_WORK REQUIRED_.
The required result is every line of the records that includes "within".

SUPPLIED MATERIAL Start Marker

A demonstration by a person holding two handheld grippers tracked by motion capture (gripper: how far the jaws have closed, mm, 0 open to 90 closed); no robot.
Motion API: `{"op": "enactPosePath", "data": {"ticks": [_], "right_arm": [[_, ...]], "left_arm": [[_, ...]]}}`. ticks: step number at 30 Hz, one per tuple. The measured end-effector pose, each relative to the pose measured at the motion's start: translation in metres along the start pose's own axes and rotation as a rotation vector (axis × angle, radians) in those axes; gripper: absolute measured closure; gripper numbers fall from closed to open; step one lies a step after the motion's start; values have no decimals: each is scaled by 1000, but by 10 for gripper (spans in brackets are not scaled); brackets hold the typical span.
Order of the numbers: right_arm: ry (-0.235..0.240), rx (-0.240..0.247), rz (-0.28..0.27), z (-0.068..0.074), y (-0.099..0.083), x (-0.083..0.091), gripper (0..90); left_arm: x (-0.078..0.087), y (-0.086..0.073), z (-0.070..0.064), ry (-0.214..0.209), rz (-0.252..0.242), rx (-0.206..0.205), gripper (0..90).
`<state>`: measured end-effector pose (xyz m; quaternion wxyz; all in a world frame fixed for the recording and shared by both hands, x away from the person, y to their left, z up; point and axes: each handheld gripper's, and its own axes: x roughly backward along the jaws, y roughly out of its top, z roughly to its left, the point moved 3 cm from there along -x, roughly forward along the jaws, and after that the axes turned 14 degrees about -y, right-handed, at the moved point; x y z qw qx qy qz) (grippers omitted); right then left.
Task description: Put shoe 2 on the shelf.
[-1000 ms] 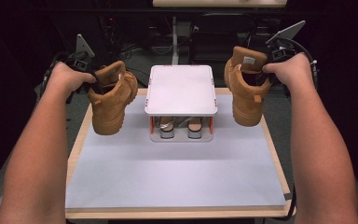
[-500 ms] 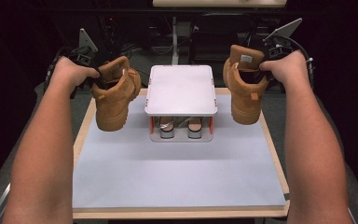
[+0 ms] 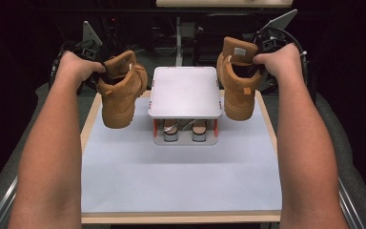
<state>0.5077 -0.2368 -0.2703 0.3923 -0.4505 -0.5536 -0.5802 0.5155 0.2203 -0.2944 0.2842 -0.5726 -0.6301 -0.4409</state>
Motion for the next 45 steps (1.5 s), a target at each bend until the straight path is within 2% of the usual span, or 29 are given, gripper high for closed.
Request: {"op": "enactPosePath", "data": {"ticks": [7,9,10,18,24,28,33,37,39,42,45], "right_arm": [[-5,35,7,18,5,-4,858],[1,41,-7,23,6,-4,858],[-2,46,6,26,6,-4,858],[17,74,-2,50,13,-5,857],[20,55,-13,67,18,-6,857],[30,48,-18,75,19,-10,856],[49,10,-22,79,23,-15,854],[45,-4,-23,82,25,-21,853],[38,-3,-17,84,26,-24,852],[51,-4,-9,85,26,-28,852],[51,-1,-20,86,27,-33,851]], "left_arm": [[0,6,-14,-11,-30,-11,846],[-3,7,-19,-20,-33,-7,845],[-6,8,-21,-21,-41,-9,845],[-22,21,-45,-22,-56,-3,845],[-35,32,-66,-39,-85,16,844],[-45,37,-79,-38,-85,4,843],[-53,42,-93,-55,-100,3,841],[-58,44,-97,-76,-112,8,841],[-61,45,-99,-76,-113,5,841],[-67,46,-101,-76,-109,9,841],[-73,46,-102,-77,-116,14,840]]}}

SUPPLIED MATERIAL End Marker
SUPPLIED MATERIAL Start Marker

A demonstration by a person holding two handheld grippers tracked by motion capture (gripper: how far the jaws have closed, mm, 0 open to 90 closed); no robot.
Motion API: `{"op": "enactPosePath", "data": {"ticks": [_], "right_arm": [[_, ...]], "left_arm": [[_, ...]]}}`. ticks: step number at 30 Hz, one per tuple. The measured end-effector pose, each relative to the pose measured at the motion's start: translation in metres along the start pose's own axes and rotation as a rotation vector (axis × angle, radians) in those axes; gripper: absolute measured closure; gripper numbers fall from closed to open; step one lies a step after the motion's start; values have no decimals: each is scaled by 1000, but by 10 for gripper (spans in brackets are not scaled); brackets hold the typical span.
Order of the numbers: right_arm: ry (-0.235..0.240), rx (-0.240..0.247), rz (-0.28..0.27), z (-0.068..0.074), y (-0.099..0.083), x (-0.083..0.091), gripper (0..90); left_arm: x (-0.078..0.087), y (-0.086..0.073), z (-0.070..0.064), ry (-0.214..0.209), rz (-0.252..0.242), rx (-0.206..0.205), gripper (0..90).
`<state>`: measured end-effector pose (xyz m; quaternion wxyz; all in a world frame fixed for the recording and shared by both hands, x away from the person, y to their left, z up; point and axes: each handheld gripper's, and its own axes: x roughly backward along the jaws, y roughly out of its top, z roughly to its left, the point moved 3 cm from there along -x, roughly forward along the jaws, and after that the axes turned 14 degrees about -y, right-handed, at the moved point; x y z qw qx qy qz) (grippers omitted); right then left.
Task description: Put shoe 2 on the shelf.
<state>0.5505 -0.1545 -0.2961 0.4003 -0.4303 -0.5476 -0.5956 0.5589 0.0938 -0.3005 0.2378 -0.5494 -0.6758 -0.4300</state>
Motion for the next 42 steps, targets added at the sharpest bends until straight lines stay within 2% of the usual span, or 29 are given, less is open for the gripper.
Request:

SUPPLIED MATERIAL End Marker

_RESULT FOR THIS TASK_.
Motion for the next 45 steps (1.5 s), a target at each bend until the straight path is within 2% of the usual span, or 29 are given, gripper high for closed.
Motion for the next 42 steps, targets added at the sharpest bends until straight lines stay within 2% of the usual span, or 29 are given, less is open for the gripper.

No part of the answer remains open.